Key microscopic parameters in the linear contact bond model include friction coefficient, linear contact effective modulus Ec, the ratio of normal to tangential contact stiffness between particles, normal bond strength σc, and tangential bond strength τc. By fine-tuning these parameters, the numerical results can more closely match those obtained from laboratory tests. The calibration of fine-scale parameters is crucial for accurately simulating the mechanical properties of materials in numerical models. However, this process can be complex and requires adjustments to different models based on actual working conditions. Both domestic and international scholars have conducted extensive research on fine-scale parameter calibration, identifying key principles that can serve as guidelines. In this study, we follow the calibration principles outlined in the literature [23,24] and perform the calibration of fine-scale parameters for marine soft soil using the functional relationship between fine-scale and macro-mechanical parameters proposed in [25]. Based on the basic properties of marine soft soils presented in reference [5], the calibrated micro-parameter values for marine soft soils are provided in

Table 3. Calibration results of microscopic parameters.

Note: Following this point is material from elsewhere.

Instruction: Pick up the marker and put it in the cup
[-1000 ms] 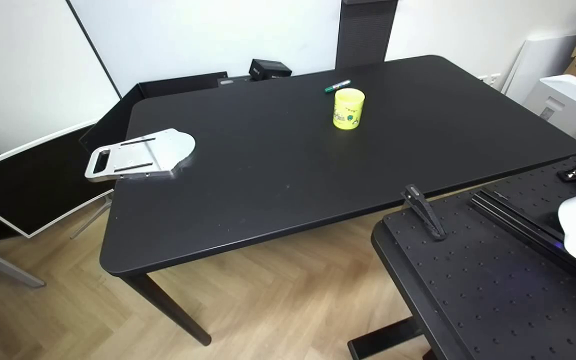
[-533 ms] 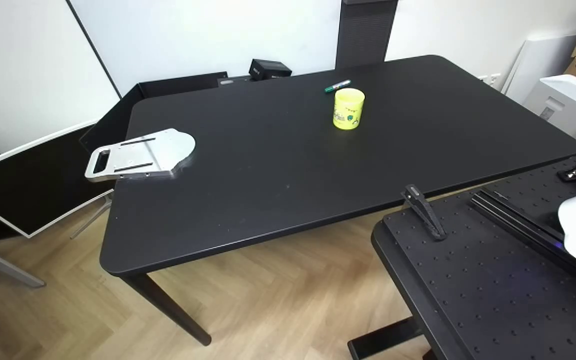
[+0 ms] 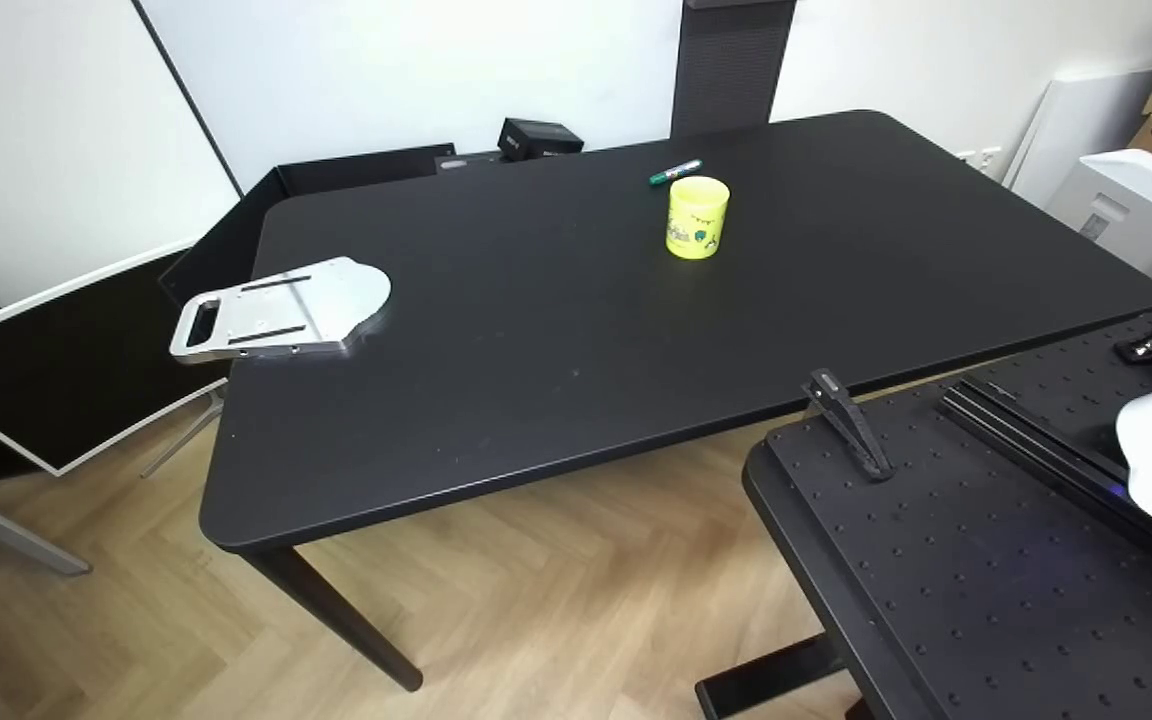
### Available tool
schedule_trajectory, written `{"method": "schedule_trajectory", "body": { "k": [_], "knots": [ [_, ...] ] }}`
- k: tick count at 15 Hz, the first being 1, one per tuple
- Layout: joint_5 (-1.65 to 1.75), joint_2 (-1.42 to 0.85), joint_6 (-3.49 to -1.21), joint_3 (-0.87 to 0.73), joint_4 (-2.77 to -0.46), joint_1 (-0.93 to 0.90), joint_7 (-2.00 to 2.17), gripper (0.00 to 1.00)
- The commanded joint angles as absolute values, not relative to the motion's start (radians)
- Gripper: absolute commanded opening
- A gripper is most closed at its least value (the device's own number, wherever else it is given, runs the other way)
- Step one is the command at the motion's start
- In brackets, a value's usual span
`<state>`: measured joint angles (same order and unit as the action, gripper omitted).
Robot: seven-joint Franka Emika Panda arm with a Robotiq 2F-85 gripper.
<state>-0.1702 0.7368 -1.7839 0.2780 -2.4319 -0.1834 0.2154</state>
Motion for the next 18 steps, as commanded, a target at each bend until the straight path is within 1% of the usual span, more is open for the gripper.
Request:
{"method": "schedule_trajectory", "body": {
  "k": [1, 3, 6, 13, 18],
  "knots": [
    [-0.159, 0.679, -1.807, 0.255, -2.348, -0.183, 0.165, 1.0],
    [-0.104, 0.664, -1.816, 0.258, -2.309, -0.155, 0.157, 1.0],
    [-0.071, 0.613, -1.916, 0.291, -2.285, -0.143, 0.206, 1.0],
    [-0.006, 0.547, -2.13, 0.255, -2.279, -0.116, 0.187, 1.0],
    [0.05, 0.479, -2.233, 0.247, -2.259, -0.076, 0.207, 1.0]
  ]
}}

Water Content	Coefficient of Friction	Linear Contact Effective Modulus (MPa)	Stiffness Ratio	Normal Bond Strength (kPa)	Tangential Bond Strength (kPa)
40%	0.17	50	2	30	30
45%	0.15	40	2	25	25
50%	0.14	20	2	20	20
55%	0.13	10	2	10	10
60%	0.11	8	2	1	1

, corresponding to the macro-mechanical properties obtained from reference [22].

In PFC, axial loading of the specimen is simulated by applying velocity to the upper and lower walls [26]. Since the walls in PFC are massless entities to which Newton’s second law does not apply, it is not possible to apply force directly to them. In this study, an axial stress control method is used, where sinusoidal stress is converted into velocity, which is then applied to the walls. This conversion is achieved through a servo mechanism, as detailed below:

$$v=G({\sigma }^{req}+{\sigma }_z)$$

(3)

where ${\sigma }^{req}$ is the axial stress; ${\sigma }_z$ is between the particle and the upper and lower walls.

Axial loading stress:

$${\sigma }^{req}=∆qsin\left(2\pi ft\right)+\sigma$$

(4)

where $∆q$ is the stress amplitude; f is the loading frequency; t is the loading time; $\sigma$ is circumferential pressure.

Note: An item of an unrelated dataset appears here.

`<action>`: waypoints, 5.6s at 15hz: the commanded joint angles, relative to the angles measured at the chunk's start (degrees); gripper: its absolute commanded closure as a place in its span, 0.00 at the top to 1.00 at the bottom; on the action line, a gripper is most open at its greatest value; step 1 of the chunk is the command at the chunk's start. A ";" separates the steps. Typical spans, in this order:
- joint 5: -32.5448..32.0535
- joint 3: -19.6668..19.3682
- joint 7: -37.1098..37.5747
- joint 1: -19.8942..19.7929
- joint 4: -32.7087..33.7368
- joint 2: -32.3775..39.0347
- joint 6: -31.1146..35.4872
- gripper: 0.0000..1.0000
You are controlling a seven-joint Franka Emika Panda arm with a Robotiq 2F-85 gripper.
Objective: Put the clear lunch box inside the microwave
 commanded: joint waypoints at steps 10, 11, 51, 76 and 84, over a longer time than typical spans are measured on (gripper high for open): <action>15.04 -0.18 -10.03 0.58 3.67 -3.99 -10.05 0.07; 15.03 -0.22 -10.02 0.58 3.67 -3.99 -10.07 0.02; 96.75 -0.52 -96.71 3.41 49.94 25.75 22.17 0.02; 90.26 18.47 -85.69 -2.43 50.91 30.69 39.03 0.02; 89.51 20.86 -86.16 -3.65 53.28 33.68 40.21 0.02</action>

In the simulation, the sinusoidal stresses were set to match those used in the laboratory tests, with a loading frequency of 10 Hz applied to improve computational efficiency. After generating the specimen particles, they were pressurized using a servo-mechanism programmed in the FISH language, and each specimen underwent bias consolidation with K₀ = 0.7 before cyclic loading. The perimeter pressure was maintained constant throughout the loading process. Parameters of the cyclic loading, including frequency, amplitude (in terms of force or displacement), loading form (unidirectional or bidirectional), and the number of cycles, were specified via programming scripts (e.g., FISH language) or through the software’s built-in functions. Once bias consolidation was complete, a sinusoidal load matching the magnitude of the laboratory test was applied to the specimen, with the loading process concluding after 200 cycles. The specimen’s response—including particle displacement, deformation, stress, and strain—was recorded in real time using PFC’s monitoring tools.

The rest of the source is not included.